- [Work to be completed] Every line of the material that mentions the word "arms" should be copied out.

- [Collected data]
= Beginning of Section =

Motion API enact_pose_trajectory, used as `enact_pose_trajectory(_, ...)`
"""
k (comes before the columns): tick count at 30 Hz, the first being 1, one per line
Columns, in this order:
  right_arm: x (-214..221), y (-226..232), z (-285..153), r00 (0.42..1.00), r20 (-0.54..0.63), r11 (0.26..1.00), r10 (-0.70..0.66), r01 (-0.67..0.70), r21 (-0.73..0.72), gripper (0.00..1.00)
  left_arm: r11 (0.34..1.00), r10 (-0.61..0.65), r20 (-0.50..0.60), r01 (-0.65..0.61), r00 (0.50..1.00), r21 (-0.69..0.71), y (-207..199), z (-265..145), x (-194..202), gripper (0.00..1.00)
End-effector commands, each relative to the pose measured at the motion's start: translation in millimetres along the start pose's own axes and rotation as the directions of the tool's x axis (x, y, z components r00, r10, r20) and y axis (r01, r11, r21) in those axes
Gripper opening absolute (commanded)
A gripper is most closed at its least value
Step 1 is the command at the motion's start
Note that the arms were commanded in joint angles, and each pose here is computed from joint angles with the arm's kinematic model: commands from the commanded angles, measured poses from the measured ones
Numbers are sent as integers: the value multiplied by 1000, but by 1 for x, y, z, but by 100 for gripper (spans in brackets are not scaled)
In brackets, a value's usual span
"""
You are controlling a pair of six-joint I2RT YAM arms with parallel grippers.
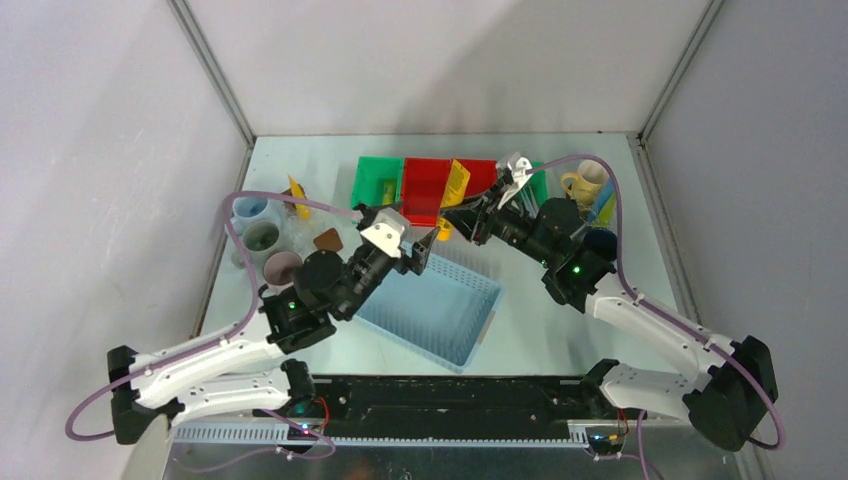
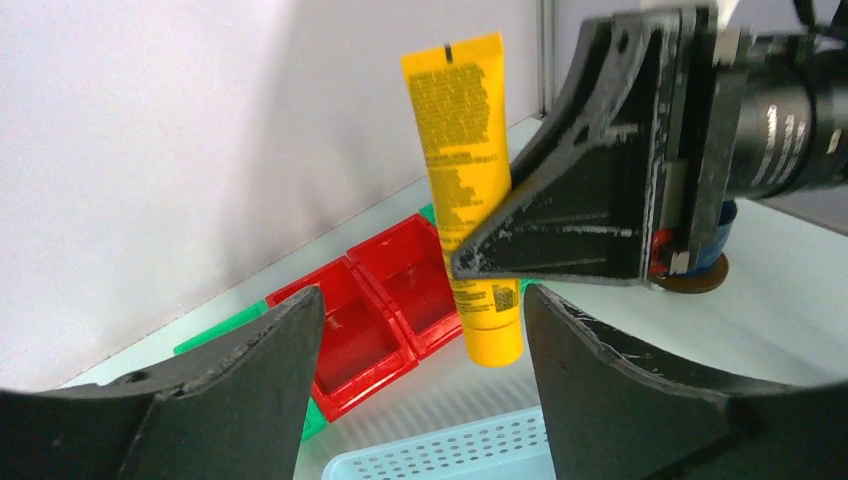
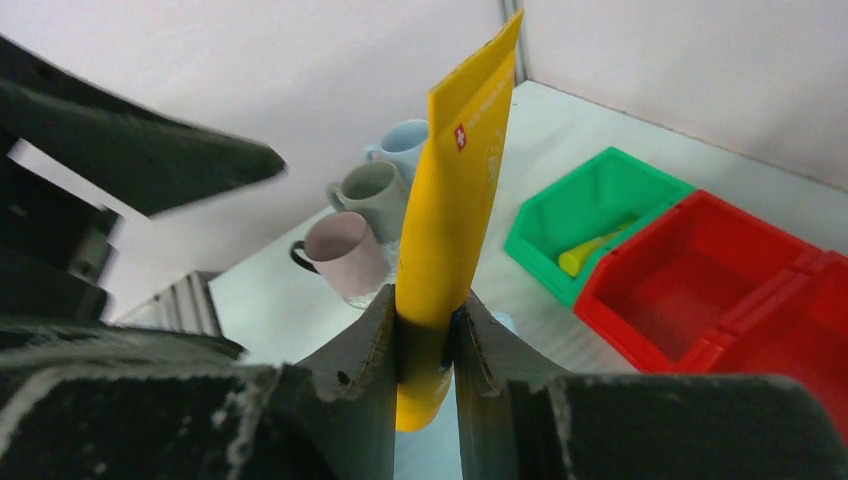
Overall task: Prepare toiletry sets of a toothbrush and toothpaste on the tray
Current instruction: Pick up the toothpaste from the storage box.
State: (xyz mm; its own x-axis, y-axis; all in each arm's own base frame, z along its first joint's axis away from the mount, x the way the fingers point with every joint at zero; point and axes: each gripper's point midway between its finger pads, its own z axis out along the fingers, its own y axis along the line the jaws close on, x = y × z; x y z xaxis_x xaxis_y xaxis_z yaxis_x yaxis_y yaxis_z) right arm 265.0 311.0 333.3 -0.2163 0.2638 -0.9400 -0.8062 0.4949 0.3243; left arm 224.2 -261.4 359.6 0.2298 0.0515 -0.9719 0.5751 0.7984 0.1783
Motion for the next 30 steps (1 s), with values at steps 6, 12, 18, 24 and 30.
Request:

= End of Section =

- [Answer]
Note that the arms were commanded in joint angles, and each pose here is computed from joint angles with the arm's kinematic model: commands from the commanded angles, measured poses from the measured ones
You are controlling a pair of six-joint I2RT YAM arms with parallel grippers.

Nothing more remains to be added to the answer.